(BRIEF)
All of the data that follows is to be written out exactly, with images excluded.

Data items:
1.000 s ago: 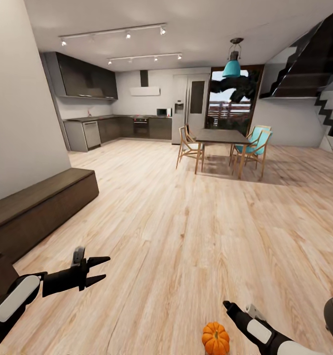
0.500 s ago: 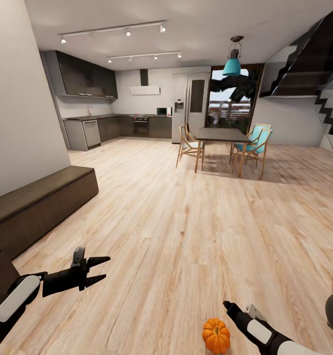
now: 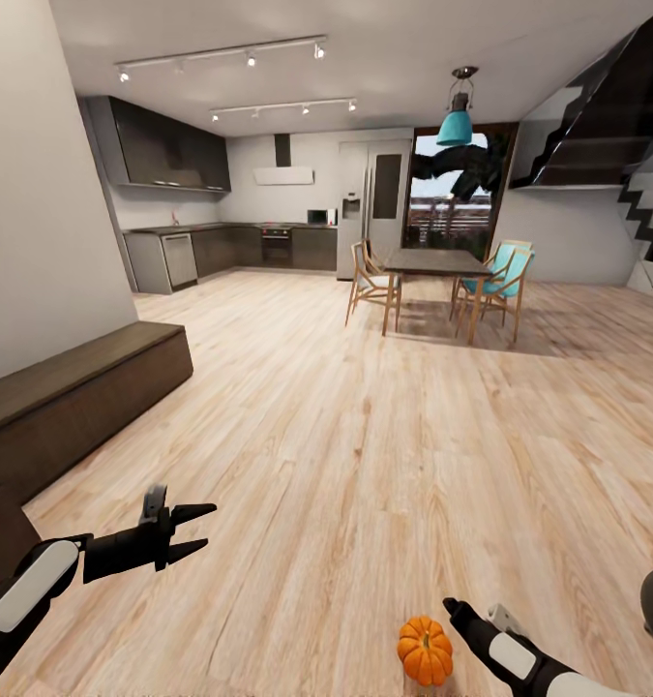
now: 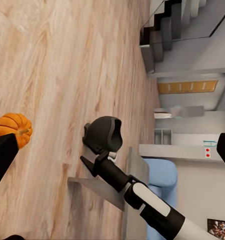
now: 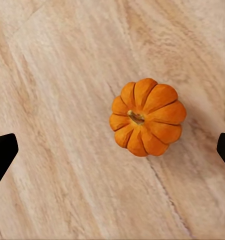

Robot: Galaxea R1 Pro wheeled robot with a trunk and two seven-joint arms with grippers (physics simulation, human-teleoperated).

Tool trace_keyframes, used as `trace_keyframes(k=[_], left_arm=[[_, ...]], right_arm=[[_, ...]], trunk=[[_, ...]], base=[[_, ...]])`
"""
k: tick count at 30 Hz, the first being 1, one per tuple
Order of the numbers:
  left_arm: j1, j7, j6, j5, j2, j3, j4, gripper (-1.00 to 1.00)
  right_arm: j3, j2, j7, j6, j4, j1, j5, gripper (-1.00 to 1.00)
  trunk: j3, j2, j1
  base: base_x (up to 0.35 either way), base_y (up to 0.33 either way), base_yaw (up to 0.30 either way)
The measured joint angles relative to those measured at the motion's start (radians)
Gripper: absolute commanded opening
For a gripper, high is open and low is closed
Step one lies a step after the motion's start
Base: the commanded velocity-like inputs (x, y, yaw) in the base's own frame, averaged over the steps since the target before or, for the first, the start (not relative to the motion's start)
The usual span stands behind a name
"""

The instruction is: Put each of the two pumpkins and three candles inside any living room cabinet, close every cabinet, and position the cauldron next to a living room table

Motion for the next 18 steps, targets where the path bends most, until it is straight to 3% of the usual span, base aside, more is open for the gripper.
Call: trace_keyframes(k=[8,13,18], left_arm=[[0.0,0.0,0.0,0.0,-0.002,0.0,0.0,1.0],[0.0,0.0,0.0,0.0,-0.003,-0.001,0.0,1.0],[0.0,0.0,0.0,0.0,-0.002,-0.001,0.0,1.0]], right_arm=[[-0.003,-0.002,0.0,0.001,0.006,0.001,-0.003,1.0],[-0.002,-0.002,-0.001,0.0,0.007,0.0,-0.045,1.0],[-0.002,0.0,-0.001,0.0,0.013,0.0,-0.054,1.0]], trunk=[[-0.025,-0.056,0.031],[-0.041,-0.091,0.05],[-0.056,-0.126,0.069]], base=[[0.0,0.0,0.0],[0.0,0.0,0.0],[0.0,0.0,0.0]])
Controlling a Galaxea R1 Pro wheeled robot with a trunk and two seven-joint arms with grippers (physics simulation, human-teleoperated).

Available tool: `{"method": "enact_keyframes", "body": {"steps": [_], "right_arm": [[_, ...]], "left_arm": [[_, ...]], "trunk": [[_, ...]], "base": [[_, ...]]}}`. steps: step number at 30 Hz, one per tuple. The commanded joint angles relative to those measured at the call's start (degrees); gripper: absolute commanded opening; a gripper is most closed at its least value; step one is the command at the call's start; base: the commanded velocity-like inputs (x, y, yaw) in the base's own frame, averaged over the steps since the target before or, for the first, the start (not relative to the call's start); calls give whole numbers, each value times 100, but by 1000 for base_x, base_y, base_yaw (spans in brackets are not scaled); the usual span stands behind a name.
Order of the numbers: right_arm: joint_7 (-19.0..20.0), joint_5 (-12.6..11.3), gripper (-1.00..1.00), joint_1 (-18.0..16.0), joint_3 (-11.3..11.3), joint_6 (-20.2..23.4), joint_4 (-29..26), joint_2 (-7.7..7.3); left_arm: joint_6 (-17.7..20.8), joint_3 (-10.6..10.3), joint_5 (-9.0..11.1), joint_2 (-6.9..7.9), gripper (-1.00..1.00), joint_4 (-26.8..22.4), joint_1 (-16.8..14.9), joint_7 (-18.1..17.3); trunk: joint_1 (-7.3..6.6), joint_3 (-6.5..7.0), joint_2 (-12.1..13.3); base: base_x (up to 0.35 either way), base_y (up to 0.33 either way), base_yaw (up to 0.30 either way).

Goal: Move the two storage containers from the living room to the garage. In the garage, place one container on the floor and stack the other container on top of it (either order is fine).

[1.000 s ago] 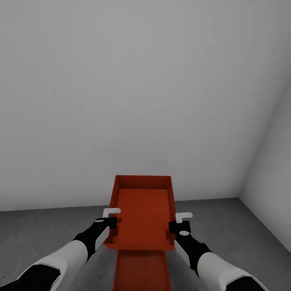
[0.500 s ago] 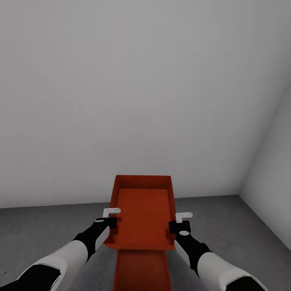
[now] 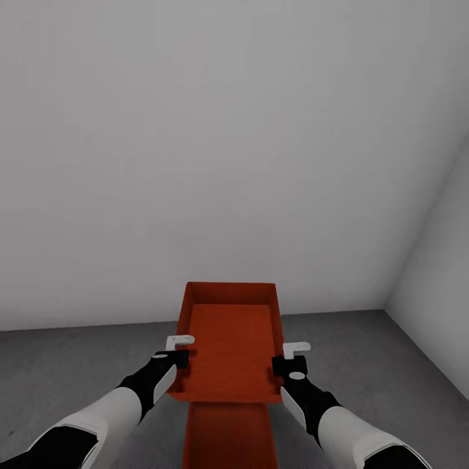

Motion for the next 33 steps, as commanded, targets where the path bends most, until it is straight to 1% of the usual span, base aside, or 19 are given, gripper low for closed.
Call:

(PROBLEM SOLUTION)
1.000 s ago: 
0.500 s ago: 
now: 
now: 
now: 

Robot: Galaxea R1 Pro wheeled robot with a trunk and two seven-joint arms with grippers (physics simulation, human-teleoperated).

Tool trace_keyframes, used as `trace_keyframes(k=[_], left_arm=[[_, ...]], right_arm=[[_, ...]], trunk=[[_, ...]], base=[[_, ...]])`
"""
k: tick count at 30 Hz, the first being 1, one per tuple
Order of the numbers:
  left_arm: j1, j7, j6, j5, j2, j3, j4, gripper (-1.00 to 1.00)
  right_arm: j3, j2, j7, j6, j4, j1, j5, gripper (-1.00 to 1.00)
  trunk: j3, j2, j1
  base: base_x (up to 0.35 either way), base_y (up to 0.33 either way), base_yaw (up to 0.30 either way)
The measured joint angles relative to those measured at the motion's start (radians)
Gripper: absolute commanded opening
For a gripper, high is open and low is closed
Step one lies a step after the motion's start
Base: the commanded velocity-like inputs (x, y, yaw) in the base's own frame, averaged over the steps since the target before or, for the first, the start (not relative to the motion's start)
The usual span stands behind a name
"""

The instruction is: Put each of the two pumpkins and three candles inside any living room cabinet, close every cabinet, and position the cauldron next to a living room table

Motion for the next 18 steps, targets where the path bends most, until it is straight to 3% of the usual span, base aside, more is open for the gripper.
Call: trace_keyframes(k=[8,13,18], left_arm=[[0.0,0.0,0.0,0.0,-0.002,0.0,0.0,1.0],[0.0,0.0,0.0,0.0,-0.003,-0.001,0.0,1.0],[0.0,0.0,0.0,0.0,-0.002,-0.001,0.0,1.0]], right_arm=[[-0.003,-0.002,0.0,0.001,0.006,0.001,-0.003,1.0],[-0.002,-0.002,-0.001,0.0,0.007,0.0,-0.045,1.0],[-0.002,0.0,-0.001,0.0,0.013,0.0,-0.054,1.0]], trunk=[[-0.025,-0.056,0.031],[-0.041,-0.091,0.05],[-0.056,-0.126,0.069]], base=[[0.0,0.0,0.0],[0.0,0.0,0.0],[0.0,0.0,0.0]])
Controlling a Galaxea R1 Pro wheeled robot with a trunk and two seven-joint arms with grippers (physics simulation, human-teleoperated).

Available tool: `{"method": "enact_keyframes", "body": {"steps": [_], "right_arm": [[_, ...]], "left_arm": [[_, ...]], "trunk": [[_, ...]], "base": [[_, ...]]}}`. steps: step number at 30 Hz, one per tuple. The commanded joint angles relative to those measured at the call's start (degrees); gripper: absolute commanded opening; a gripper is most closed at its least value; step one is the command at the call's start; base: the commanded velocity-like inputs (x, y, yaw) in the base's own frame, averaged over the steps since the target before or, for the first, the start (not relative to the call's start); calls give whole numbers, each value times 100, but by 1000 for base_x, base_y, base_yaw (spans in brackets are not scaled); the usual span stands behind a name.
Order of the numbers: right_arm: joint_7 (-19.0..20.0), joint_5 (-12.6..11.3), gripper (-1.00..1.00), joint_1 (-18.0..16.0), joint_3 (-11.3..11.3), joint_6 (-20.2..23.4), joint_4 (-29..26), joint_2 (-7.7..7.3); left_arm: joint_6 (-17.7..20.8), joint_3 (-10.6..10.3), joint_5 (-9.0..11.1), joint_2 (-6.9..7.9), gripper (-1.00..1.00), joint_4 (-26.8..22.4), joint_1 (-16.8..14.9), joint_7 (-18.1..17.3); trunk: joint_1 (-7.3..6.6), joint_3 (-6.5..7.0), joint_2 (-12.1..13.3); base: base_x (up to 0.35 either way), base_y (up to 0.33 either way), base_yaw (up to 0.30 either way).

Goal: Move the two storage containers from the living room to the garage. In the garage, place one container on the floor and stack the other container on top of it (either order is fine).

[1.000 s ago] 
[0.500 s ago] 
[now] 

Motion for the next 33 steps, as commanded, targets where the path bends most, until it is straight to 1% of the usual span, base aside, or 19 are given, gripper low for closed.
Call:

No more work remains in this exercise.